The new budget proposal would also emphasize federal loans over private loans. The federal Perkins Loan Program could potentially increase from a $1 billion program to a $6 billion program.

At a conference on student debt in the Jack Morton Auditorium last Wednesday, several experts commented on what the proposed changes would mean for students.

“These changes would mean a guaranteed stream of funding that would adjust with inflation,” said Kat Barr, the political outreach director for Rock the Vote. “[Pell Grants] would no longer be subject to the whims of Congress or the economy.”

Barr added that Pell Grants aid about five million students each year.

“Ideally, this proposal will help Pell become a stronger program, with the potential to help more students,” she said.

Barr said by strengthening the Perkins program, the government could give more money directly to students instead of through banks and student loan companies like Sallie Mae. She added the program would be able to provide financial aid to 2.7 million more students.

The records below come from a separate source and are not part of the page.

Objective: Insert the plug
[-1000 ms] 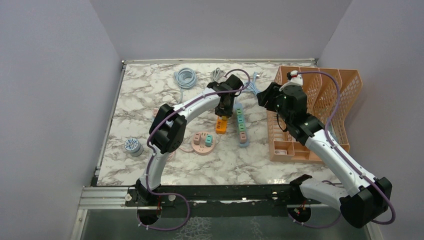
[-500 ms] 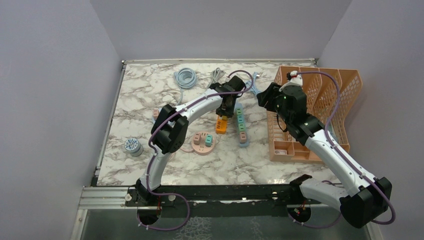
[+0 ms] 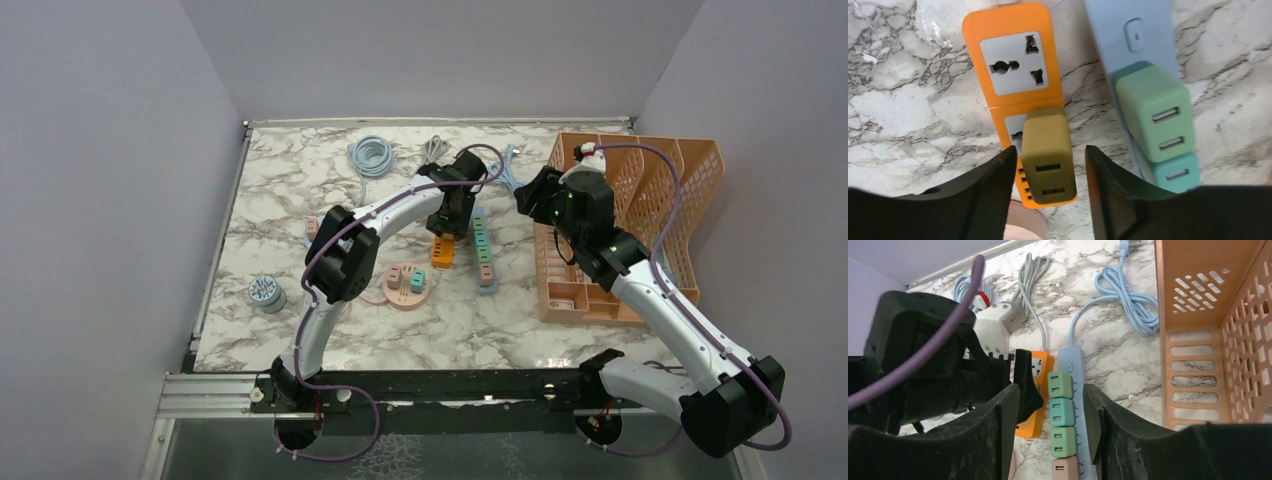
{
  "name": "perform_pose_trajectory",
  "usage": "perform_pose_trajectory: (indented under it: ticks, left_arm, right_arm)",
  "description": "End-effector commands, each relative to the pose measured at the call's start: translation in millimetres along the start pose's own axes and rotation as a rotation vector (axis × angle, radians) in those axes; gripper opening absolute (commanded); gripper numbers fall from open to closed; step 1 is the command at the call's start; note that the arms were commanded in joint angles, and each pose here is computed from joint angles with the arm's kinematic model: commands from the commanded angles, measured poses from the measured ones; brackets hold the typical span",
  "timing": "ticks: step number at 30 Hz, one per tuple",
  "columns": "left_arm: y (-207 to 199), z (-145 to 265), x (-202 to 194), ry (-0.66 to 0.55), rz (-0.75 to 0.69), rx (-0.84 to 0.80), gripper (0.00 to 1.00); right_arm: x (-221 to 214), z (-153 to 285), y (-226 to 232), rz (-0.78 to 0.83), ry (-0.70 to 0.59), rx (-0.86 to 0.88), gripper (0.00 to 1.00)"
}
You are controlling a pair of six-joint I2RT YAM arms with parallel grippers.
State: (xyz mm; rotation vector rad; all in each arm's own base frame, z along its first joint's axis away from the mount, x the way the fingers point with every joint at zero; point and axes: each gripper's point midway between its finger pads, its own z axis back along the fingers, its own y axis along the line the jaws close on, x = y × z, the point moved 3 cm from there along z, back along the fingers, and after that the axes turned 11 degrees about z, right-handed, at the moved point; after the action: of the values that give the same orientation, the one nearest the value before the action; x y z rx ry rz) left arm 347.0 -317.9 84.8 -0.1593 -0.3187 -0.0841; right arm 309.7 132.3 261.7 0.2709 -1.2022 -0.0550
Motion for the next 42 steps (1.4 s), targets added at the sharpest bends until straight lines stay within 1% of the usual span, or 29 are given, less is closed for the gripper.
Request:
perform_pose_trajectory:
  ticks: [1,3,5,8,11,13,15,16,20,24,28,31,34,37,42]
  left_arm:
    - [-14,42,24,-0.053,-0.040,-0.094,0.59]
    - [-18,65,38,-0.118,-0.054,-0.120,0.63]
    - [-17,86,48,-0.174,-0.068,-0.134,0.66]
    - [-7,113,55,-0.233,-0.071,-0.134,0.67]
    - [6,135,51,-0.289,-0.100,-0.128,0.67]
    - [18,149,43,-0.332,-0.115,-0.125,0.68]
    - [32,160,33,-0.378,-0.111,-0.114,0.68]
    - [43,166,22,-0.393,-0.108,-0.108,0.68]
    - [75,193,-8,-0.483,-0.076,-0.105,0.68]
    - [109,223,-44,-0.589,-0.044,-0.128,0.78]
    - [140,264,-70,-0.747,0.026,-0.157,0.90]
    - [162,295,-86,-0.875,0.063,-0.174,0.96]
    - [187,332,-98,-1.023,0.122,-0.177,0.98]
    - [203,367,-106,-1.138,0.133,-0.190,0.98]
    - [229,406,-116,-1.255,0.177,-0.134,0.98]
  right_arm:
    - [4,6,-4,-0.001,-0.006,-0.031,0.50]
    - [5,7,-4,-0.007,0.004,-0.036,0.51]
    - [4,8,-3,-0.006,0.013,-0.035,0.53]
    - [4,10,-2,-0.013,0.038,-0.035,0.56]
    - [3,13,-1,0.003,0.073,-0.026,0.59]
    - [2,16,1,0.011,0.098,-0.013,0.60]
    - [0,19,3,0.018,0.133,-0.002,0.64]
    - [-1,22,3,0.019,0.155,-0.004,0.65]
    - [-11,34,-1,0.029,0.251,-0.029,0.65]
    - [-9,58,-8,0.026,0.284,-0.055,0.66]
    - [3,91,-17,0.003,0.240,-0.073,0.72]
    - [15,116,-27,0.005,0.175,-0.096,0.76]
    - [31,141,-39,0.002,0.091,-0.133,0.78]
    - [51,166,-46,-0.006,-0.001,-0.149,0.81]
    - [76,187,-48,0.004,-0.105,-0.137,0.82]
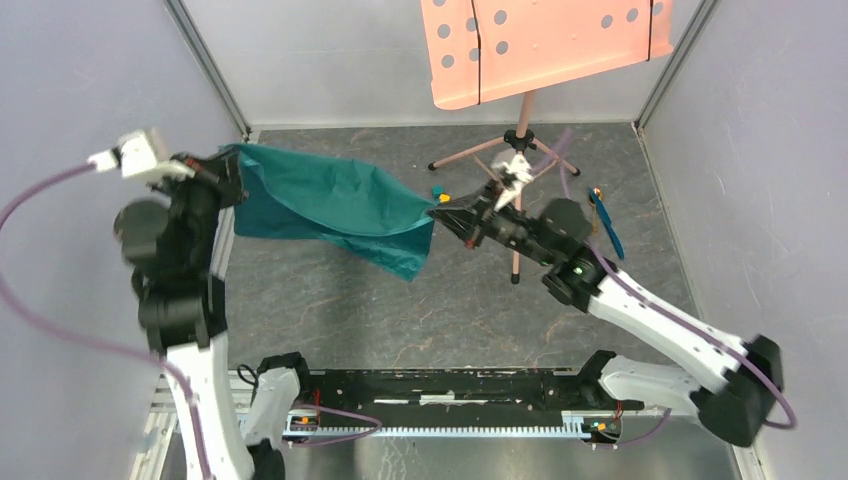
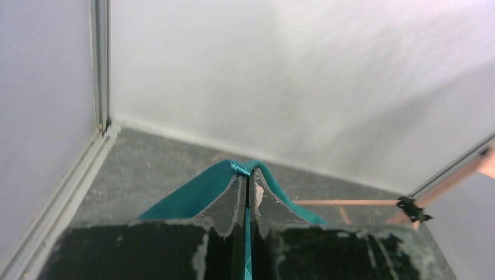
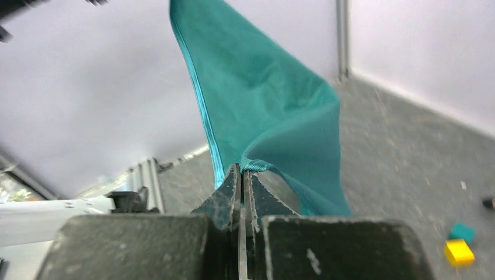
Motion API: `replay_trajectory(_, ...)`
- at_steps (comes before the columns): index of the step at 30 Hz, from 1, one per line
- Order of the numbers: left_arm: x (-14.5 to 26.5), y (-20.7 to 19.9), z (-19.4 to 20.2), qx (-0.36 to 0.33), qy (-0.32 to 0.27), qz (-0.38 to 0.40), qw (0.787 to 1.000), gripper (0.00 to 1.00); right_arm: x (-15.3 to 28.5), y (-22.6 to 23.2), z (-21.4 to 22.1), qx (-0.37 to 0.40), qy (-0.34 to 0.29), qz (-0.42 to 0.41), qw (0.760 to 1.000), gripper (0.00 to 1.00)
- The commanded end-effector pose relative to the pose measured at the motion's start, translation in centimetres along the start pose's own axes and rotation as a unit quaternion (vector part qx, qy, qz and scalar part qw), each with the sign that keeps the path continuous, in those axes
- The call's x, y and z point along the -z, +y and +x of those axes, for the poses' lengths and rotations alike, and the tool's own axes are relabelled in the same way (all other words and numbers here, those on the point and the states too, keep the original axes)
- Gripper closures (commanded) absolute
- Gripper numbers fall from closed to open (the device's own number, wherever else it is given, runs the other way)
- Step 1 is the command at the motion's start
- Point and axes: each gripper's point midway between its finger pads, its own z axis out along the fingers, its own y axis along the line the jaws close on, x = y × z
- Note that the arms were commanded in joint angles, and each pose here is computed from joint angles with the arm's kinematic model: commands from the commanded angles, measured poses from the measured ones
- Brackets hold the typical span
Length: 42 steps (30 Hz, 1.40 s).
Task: Fold the napkin into a case and place the utensils inside
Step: Flatten the napkin at the center of the board.
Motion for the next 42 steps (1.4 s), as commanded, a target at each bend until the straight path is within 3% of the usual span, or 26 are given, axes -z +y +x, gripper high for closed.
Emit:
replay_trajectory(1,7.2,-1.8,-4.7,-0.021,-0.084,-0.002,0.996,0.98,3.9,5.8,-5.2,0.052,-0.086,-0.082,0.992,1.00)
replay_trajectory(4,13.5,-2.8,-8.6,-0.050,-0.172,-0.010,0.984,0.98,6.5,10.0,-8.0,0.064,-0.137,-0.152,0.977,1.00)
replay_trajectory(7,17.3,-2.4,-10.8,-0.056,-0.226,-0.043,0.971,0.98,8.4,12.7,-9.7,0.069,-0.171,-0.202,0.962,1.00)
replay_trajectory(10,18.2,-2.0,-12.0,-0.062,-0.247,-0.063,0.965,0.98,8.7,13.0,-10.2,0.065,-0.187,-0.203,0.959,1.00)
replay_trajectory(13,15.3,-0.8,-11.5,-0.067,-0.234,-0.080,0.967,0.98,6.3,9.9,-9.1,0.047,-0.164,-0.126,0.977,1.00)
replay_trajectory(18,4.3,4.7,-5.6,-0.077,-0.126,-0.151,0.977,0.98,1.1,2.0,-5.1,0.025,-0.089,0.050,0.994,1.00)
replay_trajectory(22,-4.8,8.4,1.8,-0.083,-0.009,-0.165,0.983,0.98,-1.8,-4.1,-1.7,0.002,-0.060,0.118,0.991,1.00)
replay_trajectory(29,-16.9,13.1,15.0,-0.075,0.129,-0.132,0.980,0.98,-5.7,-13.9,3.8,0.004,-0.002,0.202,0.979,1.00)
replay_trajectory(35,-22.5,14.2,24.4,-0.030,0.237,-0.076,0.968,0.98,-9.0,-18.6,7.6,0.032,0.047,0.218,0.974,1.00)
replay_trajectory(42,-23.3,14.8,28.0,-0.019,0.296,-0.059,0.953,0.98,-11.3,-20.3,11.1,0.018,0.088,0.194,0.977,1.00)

In his speech to Congress Feb. 27, Obama called for eliminating the bank-based Federal Family Education Loan Program. He said that getting rid of the program would save the government about $4 billion, according to The Chronicle of Higher Education.

Michael Dannenberg, the founding director of the education policy program at The New America Foundation, said at the forum Wednesday that the changes would grant greater stability to student loan programs.

“Obama will not only increase grant aid, but [the money] will be 100 percent secure and guaranteed,” he said, adding that interest rates for federal loans would stay the same.

Dannenberg argued that the federal system would provide better service to students in need of financial aid, adding that in light of the poor economy, some banks planned not to give loans to students attending “certain classes of colleges.” Chase Bank, he said, was hesitant to make loans to students going to community colleges.

Private student loan debt, according to Dannenberg, is one of the most pervasive forms of debt and often overwhelms students when they graduate.

“[It] is almost never forgiven,” he said. “It will haunt you for the rest of your life.”

Both Dannenberg and Barr were hopeful about the administration’s proposals.

“After a very long time of prioritizing banks and colleges, the new system will now prioritize students,” Barr said. “It is a strong start.”